Devant cette vaste entreprise de domination, que peuvent donc le récit, l’essai, la critique ? N’est-ce pas une bien maigre consolation que de n’avoir que la littérature pour se venger d’un déni de justice ? On peut difficilement s’en contenter, surtout au vu de la violence contenue dans le récit d’Anne-Marie Voisard.

Il s’agit d’ailleurs d’une autre grande qualité de ce livre : montrer comment le droit, malgré ses délires d’abstraction, s’exerce sur des corps, sur des esprits, et les épuise. L’auteure parle en ce sens de la façon dont « le profane » entre en interaction avec le discours du droit et voit sa parole toujours disqualifiée au prétexte qu’elle n’emploie pas les codes du droit, révélant que les mots du réel n’ont pas leur place dans l’arène du droit, où une part du réel est « frappé[e] d’une cécité qui confine au déni institutionnalisé ».

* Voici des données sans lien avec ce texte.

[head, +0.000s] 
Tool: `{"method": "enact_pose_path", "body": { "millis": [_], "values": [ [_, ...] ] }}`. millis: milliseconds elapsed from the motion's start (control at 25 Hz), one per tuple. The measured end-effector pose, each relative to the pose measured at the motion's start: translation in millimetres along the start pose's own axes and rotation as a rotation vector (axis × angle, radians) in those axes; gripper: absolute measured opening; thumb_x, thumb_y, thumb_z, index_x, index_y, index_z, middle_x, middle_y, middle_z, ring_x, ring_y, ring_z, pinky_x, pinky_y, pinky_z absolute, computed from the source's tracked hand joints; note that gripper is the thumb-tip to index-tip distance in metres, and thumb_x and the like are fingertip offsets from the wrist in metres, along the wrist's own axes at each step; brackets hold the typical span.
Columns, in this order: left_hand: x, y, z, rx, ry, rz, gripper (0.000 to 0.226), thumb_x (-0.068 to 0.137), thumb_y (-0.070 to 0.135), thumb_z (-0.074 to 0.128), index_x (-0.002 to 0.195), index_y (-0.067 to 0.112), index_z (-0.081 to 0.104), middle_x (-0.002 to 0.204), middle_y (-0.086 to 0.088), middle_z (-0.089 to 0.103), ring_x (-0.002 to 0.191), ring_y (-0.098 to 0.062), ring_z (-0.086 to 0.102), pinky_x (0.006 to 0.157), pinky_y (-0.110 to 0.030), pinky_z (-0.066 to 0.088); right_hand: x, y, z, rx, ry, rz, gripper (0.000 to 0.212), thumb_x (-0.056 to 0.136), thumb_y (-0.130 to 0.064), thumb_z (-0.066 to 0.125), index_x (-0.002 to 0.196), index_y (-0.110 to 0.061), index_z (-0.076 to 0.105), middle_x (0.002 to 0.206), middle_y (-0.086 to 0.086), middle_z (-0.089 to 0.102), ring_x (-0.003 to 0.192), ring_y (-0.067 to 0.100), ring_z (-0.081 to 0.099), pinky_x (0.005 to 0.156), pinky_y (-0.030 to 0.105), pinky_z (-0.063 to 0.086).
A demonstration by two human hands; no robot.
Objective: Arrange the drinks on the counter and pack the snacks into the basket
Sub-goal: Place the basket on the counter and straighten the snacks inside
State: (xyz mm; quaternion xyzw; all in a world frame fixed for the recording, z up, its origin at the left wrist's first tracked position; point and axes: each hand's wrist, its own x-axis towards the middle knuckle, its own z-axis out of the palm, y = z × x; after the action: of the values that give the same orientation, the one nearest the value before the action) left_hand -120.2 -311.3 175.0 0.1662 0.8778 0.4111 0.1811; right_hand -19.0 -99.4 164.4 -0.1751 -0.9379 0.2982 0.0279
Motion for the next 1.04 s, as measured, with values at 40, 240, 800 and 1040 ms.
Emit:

Il y a malgré tout une véritable revanche dans Le droit du plus fort. « L’exagération » judiciaire dont parle l’auteure n’a pas réussi, finalement, à confisquer la parole. Car à travers la littérature, quelque chose se fait toujours entendre, quelque chose qui n’emploie ni les mots ni les codes du droit, ré-invitant ce faisant le réel dans cette affaire. L’injustice apparaît alors dans toute sa grossièreté, révélant le fossé qui s’est creusé entre le droit et la justice. Or raconter après le droit constitue peut-être déjà une forme de réparation.

 
 

Une version précédente de cette chronique, qui laissait entendre que « l’affaire Noir Canada » a opposé les Éditions Écosociété aux auteurs du livre en question, a été corrigée.